Map of Catalina Island Dive Sites in Google Earth, Google Maps, or Live Search Maps
To see all of our photos keyworded with both “Catalina” and “Island” in Google Earth, click here: Catalina Island photos.
Recently I’ve had some correspondance with other photographers about geotagging, what it is and how I am using it. I was encouraged to put my remarks on my blog. While I do not pretend to be an expert, I am happy to share what I am doing — my workflow if you will. I’ll probably revise this post as I give the matter further thought.

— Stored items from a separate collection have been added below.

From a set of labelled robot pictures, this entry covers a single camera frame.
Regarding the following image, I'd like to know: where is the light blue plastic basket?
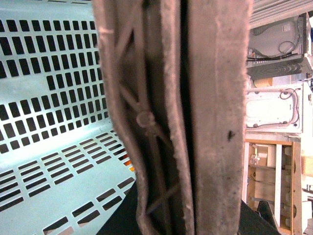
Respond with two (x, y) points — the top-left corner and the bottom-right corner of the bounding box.
(0, 0), (134, 235)

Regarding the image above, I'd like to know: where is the white washing machine back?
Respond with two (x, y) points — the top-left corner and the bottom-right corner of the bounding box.
(245, 83), (313, 136)

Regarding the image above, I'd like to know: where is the wooden frame rack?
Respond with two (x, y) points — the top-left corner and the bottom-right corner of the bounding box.
(242, 139), (304, 235)

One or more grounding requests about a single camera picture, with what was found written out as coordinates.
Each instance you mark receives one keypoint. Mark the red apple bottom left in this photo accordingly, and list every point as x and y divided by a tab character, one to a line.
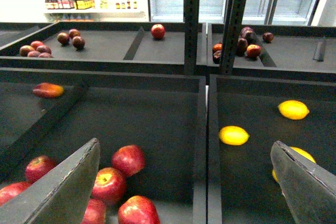
95	212

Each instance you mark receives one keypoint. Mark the black metal shelf post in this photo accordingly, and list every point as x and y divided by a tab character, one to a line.
190	18
234	11

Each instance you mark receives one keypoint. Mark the black front left tray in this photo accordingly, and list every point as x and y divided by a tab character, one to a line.
164	115

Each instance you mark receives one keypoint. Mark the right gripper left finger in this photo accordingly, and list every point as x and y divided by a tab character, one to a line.
62	195

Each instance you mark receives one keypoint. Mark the black upper right tray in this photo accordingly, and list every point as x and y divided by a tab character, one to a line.
287	52

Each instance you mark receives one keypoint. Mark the red apple front centre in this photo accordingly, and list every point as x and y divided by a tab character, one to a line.
109	186

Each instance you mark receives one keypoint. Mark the red yellow mango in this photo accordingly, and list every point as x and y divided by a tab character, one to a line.
48	90

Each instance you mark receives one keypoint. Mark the red apple on upper shelf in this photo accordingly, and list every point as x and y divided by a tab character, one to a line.
158	31

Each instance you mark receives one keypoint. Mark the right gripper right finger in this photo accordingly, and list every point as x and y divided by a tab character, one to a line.
309	189

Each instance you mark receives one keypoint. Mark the black front right tray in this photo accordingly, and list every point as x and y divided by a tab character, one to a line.
241	188

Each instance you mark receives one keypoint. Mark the yellow lemon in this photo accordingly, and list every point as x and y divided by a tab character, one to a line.
293	109
233	135
301	152

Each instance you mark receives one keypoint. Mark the red apple far left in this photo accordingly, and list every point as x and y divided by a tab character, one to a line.
12	190

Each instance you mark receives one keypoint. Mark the black metal shelf post right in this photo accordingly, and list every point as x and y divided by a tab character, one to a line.
234	11

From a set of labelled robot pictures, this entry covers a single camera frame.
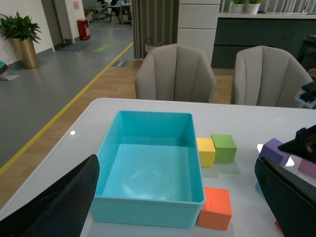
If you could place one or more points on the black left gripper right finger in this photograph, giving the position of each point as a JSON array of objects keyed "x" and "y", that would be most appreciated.
[{"x": 291, "y": 199}]

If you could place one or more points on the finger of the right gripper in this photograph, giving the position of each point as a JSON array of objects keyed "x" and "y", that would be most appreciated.
[{"x": 303, "y": 145}]

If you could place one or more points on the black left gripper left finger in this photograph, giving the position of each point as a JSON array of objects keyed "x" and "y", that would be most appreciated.
[{"x": 61, "y": 209}]

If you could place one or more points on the light blue foam block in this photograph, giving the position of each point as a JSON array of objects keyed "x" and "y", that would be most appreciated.
[{"x": 258, "y": 188}]

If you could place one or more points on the pink foam block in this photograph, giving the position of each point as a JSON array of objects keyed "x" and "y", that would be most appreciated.
[{"x": 307, "y": 167}]

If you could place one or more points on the purple foam block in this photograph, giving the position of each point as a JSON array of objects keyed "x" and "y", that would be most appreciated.
[{"x": 270, "y": 150}]

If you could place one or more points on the orange foam block near bin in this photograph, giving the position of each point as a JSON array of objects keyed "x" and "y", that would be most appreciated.
[{"x": 216, "y": 213}]

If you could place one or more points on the green foam block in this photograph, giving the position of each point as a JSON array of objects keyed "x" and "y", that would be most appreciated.
[{"x": 225, "y": 148}]

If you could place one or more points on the right beige chair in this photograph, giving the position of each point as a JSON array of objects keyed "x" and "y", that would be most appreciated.
[{"x": 267, "y": 76}]

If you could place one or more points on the beige chair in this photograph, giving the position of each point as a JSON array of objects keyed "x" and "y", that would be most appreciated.
[
  {"x": 267, "y": 76},
  {"x": 176, "y": 73}
]

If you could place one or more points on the turquoise plastic bin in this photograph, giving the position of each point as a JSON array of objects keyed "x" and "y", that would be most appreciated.
[{"x": 150, "y": 172}]

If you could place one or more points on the yellow foam block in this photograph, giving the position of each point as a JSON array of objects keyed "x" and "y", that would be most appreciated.
[{"x": 206, "y": 150}]

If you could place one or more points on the dark grey counter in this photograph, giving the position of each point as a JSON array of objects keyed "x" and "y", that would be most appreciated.
[{"x": 236, "y": 32}]

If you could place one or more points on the white potted plant right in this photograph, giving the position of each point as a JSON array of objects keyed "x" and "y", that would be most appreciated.
[{"x": 252, "y": 6}]

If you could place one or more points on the white potted plant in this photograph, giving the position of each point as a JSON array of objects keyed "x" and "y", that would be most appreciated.
[
  {"x": 252, "y": 6},
  {"x": 237, "y": 6}
]

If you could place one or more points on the left beige chair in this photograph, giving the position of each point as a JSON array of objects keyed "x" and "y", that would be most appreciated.
[{"x": 176, "y": 73}]

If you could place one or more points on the white potted plant left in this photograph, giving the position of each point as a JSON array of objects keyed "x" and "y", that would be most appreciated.
[{"x": 237, "y": 6}]

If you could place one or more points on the white column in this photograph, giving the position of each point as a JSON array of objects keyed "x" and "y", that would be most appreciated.
[{"x": 197, "y": 23}]

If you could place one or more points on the woven basket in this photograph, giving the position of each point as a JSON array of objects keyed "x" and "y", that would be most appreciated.
[{"x": 150, "y": 44}]

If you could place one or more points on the potted plant in gold planter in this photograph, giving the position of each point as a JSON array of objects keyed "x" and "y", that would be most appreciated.
[{"x": 23, "y": 33}]

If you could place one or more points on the grey curtain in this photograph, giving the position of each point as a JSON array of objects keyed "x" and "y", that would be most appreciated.
[{"x": 155, "y": 19}]

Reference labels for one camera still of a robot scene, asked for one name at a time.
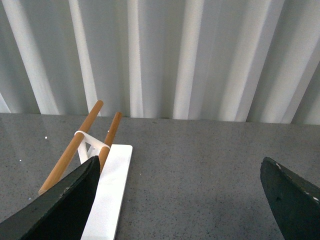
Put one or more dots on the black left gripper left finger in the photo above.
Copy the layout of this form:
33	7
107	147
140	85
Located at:
61	213

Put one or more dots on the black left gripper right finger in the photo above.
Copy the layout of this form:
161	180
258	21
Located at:
294	201

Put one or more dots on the wooden rack rod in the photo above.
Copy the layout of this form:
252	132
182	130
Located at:
105	150
65	159

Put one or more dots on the white towel rack base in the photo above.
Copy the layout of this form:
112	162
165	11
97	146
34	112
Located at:
103	219

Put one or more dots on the white pleated curtain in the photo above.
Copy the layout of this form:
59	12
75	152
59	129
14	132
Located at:
224	60

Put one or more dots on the white rack bracket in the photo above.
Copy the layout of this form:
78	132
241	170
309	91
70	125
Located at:
89	147

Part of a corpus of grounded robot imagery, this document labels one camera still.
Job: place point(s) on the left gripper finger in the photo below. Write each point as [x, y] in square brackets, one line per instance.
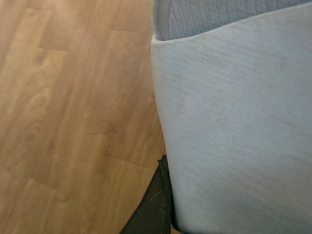
[153, 215]

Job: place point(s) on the light blue slipper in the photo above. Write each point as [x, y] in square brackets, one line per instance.
[233, 87]

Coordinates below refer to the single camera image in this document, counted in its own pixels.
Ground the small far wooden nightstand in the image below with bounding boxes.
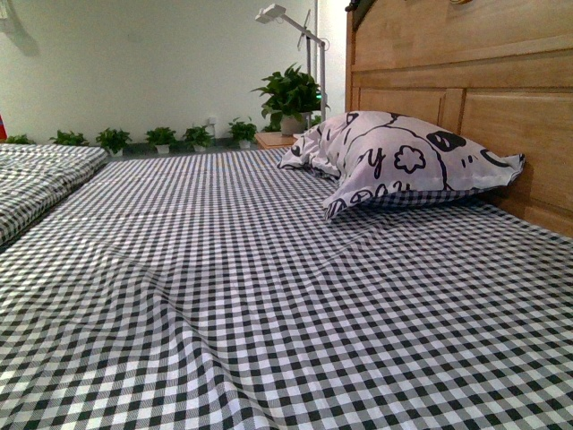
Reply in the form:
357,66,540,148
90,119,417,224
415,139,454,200
255,132,296,150

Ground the small potted plant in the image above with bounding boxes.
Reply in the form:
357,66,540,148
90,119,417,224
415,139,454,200
5,134,35,145
49,130,90,146
96,128,132,156
146,127,177,155
183,125,214,152
228,117,257,150

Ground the black white checkered bed sheet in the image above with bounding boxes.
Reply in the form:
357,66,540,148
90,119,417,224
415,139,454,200
1,150,572,429

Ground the white cartoon print pillow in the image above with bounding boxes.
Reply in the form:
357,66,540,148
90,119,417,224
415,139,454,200
278,111,525,219

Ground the large potted green plant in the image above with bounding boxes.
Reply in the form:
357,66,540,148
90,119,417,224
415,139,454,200
252,64,329,136

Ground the white floor lamp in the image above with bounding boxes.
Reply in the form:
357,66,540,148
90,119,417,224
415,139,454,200
255,4,328,123

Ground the wooden bed headboard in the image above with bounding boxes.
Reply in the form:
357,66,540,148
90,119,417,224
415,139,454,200
346,1,572,236

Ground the folded checkered blanket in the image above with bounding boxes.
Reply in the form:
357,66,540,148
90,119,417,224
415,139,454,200
1,143,107,244

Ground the white wall socket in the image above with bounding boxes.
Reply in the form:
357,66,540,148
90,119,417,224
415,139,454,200
206,116,218,139

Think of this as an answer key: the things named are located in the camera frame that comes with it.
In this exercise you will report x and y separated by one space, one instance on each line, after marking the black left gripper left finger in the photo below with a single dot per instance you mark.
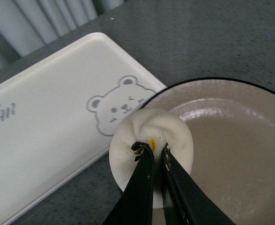
135 207

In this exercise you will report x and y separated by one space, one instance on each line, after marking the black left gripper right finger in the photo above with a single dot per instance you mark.
184 203

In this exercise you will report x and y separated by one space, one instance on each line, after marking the white steamed bun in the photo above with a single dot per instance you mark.
157 128

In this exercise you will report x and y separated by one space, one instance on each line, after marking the tan plate with black rim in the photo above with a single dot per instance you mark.
233 128

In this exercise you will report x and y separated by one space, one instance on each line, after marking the white bear-print tray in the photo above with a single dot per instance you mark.
58 116

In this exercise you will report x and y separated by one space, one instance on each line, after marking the grey pleated curtain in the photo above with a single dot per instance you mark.
27 25

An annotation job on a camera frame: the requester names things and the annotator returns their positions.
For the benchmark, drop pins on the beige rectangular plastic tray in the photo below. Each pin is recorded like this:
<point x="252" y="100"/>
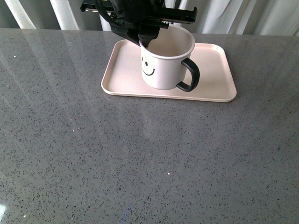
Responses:
<point x="123" y="75"/>

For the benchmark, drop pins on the white pleated curtain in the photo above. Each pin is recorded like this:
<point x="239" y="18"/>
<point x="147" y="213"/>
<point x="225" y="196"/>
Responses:
<point x="240" y="17"/>

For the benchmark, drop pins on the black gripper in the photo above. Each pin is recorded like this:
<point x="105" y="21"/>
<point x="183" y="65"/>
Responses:
<point x="125" y="17"/>

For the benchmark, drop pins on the white smiley mug black handle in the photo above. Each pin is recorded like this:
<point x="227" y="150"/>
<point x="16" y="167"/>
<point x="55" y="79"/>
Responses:
<point x="166" y="62"/>

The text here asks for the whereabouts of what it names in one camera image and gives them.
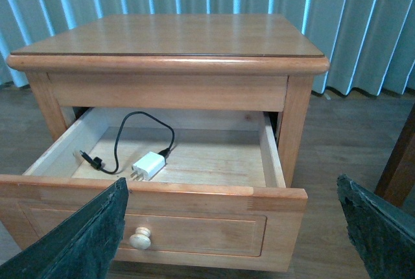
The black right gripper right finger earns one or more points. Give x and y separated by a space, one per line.
381 233

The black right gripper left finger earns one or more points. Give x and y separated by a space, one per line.
82 246

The white charger adapter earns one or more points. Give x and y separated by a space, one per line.
147 166

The wooden drawer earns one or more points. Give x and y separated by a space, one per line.
220 201

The wooden nightstand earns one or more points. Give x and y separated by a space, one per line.
257 62

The pale green curtain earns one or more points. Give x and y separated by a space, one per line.
370 43

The dark wooden furniture frame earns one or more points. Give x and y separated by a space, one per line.
397 179

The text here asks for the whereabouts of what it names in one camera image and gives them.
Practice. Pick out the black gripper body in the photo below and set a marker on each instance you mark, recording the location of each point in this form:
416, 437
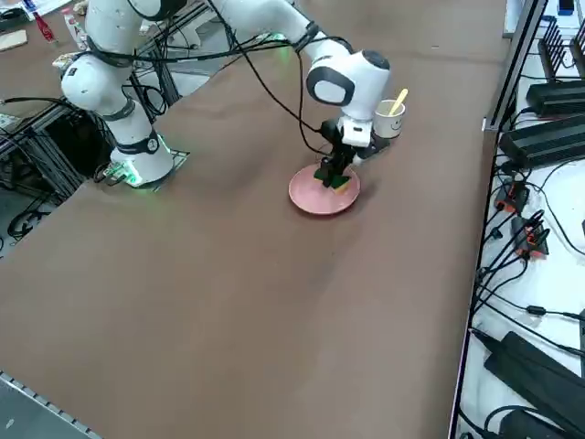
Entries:
336, 148

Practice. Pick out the green and yellow sponge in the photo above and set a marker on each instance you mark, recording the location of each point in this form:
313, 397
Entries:
342, 186

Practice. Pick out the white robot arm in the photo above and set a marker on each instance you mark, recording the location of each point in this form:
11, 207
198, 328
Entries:
352, 78

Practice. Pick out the pink plate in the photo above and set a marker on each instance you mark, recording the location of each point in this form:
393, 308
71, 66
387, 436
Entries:
311, 196

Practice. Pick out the white mug with smiley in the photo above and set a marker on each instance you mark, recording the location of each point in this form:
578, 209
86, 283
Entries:
388, 125

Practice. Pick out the yellow spoon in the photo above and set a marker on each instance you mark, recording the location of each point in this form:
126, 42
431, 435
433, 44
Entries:
400, 99

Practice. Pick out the orange black connector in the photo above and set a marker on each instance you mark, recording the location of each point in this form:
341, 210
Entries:
514, 196
532, 238

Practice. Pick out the large black power supply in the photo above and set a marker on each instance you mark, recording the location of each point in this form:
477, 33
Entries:
544, 142

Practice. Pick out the small black power supply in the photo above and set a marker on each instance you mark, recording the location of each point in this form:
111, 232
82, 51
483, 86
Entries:
557, 98

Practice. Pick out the black slotted rack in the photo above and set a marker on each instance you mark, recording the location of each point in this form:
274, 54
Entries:
555, 55

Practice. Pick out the white side bench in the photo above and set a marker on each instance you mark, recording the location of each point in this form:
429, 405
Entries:
562, 292

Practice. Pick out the long black power adapter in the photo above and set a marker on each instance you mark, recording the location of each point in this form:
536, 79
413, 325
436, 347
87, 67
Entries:
525, 370

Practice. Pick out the small printed packet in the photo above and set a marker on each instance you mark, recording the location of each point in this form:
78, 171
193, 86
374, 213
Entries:
64, 60

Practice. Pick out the white bottle red print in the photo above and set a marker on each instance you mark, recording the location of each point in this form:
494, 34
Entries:
75, 32

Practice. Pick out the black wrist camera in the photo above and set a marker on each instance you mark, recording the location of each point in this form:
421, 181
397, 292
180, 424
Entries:
378, 147

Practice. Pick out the aluminium frame post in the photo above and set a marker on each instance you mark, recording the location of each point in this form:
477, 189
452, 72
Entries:
516, 64

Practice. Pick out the black metal frame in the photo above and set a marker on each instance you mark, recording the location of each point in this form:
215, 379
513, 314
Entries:
55, 151

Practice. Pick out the aluminium table rail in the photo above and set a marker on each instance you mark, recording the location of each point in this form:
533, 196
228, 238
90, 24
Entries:
36, 398

GEOTAGGING DIGITAL PHOTOS is the process of tagging (i.e., merging, joining) digital photos with information about the location where they were taken. So, geotagging (v) is a process in which digital photos are modified. Geotagged (adj) describes a digital photograph as having location information embedded in it. Wikipedia has a good article about geotagging.
1. Digital Photos and Metadata. Digital photos exist as computer files. Two common file types (formats) are JPEG, TIFF, but there are many others. Many of these file formats store not only the image itself (the pixels) but also metadata about the image. Metadata means “data about data”. In this case, the primary data are the pixels in your digital image, and the metadata are other pieces of information the describe the photo or the circumstances under which it was taken. Some examples of metadata are the date and time at which the photo was recorded, the camera exposure settings, the camera brand and model, lens focal length and even the version of the camera’s firmware. These metadata are organized into a bundle and stored in the file header of your digital file. In other words, this stuff is in your TIFF, JPEG or raw file. It happens to be stored at the beginning of the file, before the pixels. Maintaining these metadata inside your digital photo file is, in theory, a good thing since this information then remains with its associated image. As long as you have the photo, the data about how, when and where it was taken are in your possession as well. Furthermore, if you make derivative copies of the digital file, such as a smaller version for display on the internet or a version to send to an editor at a magazine, the metadata are in that version of the image too. Ideally, the metadata stay with the photo wherever it goes. (Naturally there are exceptions to this which I won’t get into, but you get the idea.)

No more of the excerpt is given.